Work to be completed: Each line of the data needs to be transcribed exactly.

• • • • • • •

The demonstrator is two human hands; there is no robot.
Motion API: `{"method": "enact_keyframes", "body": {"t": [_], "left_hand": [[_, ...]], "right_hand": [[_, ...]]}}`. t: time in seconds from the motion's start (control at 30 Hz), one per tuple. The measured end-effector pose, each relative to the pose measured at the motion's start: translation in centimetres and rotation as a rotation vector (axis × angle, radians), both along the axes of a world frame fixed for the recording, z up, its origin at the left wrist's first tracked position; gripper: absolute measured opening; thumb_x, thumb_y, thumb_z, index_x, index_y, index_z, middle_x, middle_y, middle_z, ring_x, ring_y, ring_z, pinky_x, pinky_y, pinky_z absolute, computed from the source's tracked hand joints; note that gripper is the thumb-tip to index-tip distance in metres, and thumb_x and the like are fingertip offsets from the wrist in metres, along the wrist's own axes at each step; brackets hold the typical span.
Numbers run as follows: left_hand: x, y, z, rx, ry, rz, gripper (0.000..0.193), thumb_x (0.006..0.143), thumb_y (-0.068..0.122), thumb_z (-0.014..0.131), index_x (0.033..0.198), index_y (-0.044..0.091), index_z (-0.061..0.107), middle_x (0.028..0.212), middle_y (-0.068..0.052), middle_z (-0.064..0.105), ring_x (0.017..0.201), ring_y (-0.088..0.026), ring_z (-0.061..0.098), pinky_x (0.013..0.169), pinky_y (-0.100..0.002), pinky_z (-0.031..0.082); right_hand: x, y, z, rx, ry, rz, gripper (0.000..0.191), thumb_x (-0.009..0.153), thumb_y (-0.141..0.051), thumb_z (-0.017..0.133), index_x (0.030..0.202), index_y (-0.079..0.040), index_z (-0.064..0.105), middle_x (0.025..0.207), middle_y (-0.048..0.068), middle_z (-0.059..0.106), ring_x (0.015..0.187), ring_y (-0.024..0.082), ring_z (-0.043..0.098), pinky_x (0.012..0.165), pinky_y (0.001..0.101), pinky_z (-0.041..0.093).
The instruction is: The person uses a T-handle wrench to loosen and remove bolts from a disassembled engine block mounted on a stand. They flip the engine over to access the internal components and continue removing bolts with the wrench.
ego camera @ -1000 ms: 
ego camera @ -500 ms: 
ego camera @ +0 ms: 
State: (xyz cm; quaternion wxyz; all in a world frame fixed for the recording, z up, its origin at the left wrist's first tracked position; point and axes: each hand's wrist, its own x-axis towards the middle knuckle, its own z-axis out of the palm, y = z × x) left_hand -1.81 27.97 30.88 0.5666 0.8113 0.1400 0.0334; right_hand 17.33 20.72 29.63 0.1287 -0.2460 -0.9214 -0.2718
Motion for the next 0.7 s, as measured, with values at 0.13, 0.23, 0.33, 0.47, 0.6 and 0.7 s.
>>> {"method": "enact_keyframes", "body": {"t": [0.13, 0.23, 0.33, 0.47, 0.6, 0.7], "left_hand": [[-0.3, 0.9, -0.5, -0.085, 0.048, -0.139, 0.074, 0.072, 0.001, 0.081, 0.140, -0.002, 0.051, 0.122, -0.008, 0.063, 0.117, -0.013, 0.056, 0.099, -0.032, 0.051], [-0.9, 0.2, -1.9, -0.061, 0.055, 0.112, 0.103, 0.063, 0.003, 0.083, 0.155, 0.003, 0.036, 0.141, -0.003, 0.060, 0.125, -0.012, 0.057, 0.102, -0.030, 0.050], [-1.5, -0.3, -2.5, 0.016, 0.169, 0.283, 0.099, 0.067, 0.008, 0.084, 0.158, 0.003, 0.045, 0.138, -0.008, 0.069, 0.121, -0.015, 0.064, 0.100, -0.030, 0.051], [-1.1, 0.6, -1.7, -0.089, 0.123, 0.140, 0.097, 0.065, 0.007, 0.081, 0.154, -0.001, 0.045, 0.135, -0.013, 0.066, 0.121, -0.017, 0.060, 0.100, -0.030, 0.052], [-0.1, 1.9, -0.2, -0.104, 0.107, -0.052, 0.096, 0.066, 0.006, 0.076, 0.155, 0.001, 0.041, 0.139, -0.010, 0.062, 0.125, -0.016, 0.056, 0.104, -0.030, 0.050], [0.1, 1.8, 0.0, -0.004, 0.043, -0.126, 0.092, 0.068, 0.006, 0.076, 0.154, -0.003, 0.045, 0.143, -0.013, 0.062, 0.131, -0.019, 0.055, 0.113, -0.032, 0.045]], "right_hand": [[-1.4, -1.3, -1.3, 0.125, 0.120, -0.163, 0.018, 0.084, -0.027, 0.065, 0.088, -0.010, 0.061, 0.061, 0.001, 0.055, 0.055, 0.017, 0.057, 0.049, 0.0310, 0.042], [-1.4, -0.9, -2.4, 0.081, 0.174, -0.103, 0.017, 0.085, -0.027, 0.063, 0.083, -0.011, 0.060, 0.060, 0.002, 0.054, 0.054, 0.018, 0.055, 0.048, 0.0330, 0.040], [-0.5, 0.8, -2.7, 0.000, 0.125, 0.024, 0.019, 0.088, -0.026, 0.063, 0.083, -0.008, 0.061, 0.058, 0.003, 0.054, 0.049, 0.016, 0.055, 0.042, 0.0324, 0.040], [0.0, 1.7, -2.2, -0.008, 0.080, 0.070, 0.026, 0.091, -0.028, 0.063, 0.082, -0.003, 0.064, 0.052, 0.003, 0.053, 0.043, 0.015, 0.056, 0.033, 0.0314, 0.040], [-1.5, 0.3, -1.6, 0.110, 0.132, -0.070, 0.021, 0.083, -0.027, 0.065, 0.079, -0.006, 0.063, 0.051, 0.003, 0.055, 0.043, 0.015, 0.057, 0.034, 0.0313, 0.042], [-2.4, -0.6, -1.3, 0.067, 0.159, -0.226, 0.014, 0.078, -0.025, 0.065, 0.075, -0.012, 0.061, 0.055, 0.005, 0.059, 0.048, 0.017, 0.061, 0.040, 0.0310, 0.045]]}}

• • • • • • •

Task solution:
The demonstrator is two human hands; there is no robot.
Motion API: `{"method": "enact_keyframes", "body": {"t": [_], "left_hand": [[_, ...]], "right_hand": [[_, ...]]}}`. t: time in seconds from the motion's start (control at 30 Hz), one per tuple. The measured end-effector pose, each relative to the pose measured at the motion's start: translation in centimetres and rotation as a rotation vector (axis × angle, radians), both along the axes of a world frame fixed for the recording, z up, its origin at the left wrist's first tracked position; gripper: absolute measured opening; thumb_x, thumb_y, thumb_z, index_x, index_y, index_z, middle_x, middle_y, middle_z, ring_x, ring_y, ring_z, pinky_x, pinky_y, pinky_z absolute, computed from the source's tracked hand joints; note that gripper is the thumb-tip to index-tip distance in metres, and thumb_x and the like are fingertip offsets from the wrist in metres, along the wrist's own axes at each step; brackets hold the typical span.
Numbers run as follows: left_hand: x, y, z, rx, ry, rz, gripper (0.000..0.193), thumb_x (0.006..0.143), thumb_y (-0.068..0.122), thumb_z (-0.014..0.131), index_x (0.033..0.198), index_y (-0.044..0.091), index_z (-0.061..0.107), middle_x (0.028..0.212), middle_y (-0.068..0.052), middle_z (-0.064..0.105), ring_x (0.017..0.201), ring_y (-0.088..0.026), ring_z (-0.061..0.098), pinky_x (0.013..0.169), pinky_y (-0.100..0.002), pinky_z (-0.031..0.082); right_hand: x, y, z, rx, ry, rz, gripper (0.000..0.191), thumb_x (-0.009..0.153), thumb_y (-0.141..0.051), thumb_z (-0.017..0.133), index_x (0.030..0.202), index_y (-0.079..0.040), index_z (-0.064..0.105), middle_x (0.025..0.207), middle_y (-0.048..0.068), middle_z (-0.059..0.106), ring_x (0.015..0.187), ring_y (-0.024..0.082), ring_z (-0.043..0.098), pinky_x (0.012..0.165), pinky_y (0.001..0.101), pinky_z (-0.041..0.093).
The instruction is: The person uses a T-handle wrench to loosen and remove bolts from a disassembled engine block mounted on a stand. They flip the engine over to access the internal components and continue removing bolts with the wrench.
ego camera @ -1000 ms: 
ego camera @ -500 ms: 
ego camera @ +0 ms: 
State: (xyz cm; quaternion wxyz; all in a world frame fixed for the recording, z up, its origin at the left wrist's first tracked position; point and axes: each hand's wrist, its own x-axis towards the middle knuckle, its own z-axis out of the palm, y = z × x) left_hand -1.81 27.97 30.88 0.5666 0.8113 0.1400 0.0334; right_hand 17.33 20.72 29.63 0.1287 -0.2460 -0.9214 -0.2718
Motion for the next 0.7 s, as measured, with values at 0.13, 0.23, 0.33, 0.47, 0.6 and 0.7 s.
>>> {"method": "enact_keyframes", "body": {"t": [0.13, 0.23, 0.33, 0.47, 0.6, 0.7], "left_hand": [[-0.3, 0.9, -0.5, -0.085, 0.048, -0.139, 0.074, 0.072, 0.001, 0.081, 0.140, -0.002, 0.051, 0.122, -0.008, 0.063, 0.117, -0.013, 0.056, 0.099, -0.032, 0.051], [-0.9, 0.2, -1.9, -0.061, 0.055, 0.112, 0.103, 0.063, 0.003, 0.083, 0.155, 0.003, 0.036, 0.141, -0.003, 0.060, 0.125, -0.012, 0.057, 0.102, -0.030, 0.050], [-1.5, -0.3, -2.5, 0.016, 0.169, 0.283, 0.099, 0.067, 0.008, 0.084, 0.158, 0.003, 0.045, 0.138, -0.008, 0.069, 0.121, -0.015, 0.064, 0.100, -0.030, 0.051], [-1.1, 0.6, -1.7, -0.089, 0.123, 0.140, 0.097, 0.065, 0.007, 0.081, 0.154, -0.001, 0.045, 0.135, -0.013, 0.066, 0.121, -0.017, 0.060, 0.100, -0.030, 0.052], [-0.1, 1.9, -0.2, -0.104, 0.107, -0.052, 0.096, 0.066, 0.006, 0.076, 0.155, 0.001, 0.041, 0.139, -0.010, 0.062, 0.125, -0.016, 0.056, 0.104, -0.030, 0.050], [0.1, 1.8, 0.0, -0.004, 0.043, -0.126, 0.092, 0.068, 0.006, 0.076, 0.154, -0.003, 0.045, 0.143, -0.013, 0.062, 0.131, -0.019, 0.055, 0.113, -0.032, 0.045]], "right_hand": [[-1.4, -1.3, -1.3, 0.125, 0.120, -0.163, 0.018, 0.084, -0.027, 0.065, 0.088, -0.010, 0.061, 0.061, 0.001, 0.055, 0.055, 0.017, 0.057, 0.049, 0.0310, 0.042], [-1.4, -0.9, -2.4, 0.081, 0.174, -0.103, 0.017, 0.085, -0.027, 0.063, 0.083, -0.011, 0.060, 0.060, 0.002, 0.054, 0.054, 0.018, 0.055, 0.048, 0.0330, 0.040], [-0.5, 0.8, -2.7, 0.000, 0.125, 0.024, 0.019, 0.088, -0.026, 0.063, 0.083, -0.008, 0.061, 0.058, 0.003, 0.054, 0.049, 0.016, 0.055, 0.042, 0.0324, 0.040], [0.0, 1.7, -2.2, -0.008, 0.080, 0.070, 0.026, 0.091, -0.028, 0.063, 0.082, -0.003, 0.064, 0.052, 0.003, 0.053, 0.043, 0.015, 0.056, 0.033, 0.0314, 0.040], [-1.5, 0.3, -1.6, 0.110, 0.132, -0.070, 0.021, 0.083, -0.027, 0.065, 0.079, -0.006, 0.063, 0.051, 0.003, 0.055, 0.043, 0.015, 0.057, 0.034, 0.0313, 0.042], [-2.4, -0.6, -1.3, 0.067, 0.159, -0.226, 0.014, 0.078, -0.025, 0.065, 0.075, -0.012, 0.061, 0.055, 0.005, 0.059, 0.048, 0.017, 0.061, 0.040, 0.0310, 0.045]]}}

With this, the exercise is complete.